:: Exercise input
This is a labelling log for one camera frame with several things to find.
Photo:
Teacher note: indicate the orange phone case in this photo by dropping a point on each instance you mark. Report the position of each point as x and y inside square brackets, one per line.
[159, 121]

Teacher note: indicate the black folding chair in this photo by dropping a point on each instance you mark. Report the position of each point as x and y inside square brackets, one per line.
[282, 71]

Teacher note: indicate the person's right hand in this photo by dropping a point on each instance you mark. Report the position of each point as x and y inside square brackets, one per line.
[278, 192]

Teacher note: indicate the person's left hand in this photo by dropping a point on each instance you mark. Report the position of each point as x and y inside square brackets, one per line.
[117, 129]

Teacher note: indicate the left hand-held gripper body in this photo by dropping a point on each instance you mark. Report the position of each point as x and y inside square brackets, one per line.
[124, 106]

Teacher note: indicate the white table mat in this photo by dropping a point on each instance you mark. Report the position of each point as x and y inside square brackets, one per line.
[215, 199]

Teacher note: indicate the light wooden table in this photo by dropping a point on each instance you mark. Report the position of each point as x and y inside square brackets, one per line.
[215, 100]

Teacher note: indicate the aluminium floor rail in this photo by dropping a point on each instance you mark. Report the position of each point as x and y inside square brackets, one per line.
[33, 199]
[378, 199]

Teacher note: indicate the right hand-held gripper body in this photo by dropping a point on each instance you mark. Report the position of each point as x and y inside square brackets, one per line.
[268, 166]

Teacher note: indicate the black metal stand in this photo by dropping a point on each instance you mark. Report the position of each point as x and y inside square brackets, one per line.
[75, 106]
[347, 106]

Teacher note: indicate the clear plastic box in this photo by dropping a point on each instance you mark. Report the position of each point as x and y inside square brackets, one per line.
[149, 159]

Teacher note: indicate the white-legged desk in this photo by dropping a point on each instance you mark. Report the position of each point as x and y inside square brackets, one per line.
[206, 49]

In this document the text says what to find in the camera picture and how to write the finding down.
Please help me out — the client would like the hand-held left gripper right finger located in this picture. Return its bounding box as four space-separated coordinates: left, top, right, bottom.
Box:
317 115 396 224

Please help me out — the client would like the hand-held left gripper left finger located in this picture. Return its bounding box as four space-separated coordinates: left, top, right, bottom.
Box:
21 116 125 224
::::
:: Exercise input
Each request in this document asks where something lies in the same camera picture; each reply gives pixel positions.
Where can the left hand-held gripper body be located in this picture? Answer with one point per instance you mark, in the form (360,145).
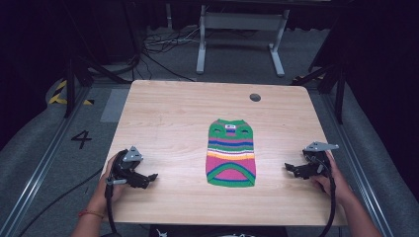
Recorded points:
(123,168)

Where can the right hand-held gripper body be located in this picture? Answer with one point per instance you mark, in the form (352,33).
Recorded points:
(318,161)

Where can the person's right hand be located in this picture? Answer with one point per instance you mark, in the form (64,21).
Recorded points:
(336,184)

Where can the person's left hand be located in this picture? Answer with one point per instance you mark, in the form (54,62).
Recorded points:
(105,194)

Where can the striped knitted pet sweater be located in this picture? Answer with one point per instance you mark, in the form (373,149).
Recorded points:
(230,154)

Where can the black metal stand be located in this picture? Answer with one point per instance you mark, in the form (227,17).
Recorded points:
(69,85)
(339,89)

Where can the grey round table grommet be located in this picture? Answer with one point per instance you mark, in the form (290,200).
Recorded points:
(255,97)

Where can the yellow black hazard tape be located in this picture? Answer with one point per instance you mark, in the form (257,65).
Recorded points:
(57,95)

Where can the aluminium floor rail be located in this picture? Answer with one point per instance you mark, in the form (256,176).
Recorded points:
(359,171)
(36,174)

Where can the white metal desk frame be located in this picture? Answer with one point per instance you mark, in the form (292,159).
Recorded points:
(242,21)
::::
:: Exercise input
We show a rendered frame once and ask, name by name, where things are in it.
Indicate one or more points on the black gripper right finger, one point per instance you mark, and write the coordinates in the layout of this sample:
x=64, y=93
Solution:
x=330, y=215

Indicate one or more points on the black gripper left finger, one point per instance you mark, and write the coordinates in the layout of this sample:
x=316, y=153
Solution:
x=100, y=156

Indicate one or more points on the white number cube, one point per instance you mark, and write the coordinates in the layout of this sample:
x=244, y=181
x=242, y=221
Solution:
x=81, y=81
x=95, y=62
::::
* _Work required_: Go through the entries and copy every line with "help".

* _Answer box_:
Please help me out — the client would like the hand-held left gripper right finger located in this picture. Return its bounding box as four space-separated coordinates: left, top, right, bottom.
Please help me out — the client would like the hand-held left gripper left finger located in this picture. Return its bounding box as four space-separated coordinates: left, top, right, bottom.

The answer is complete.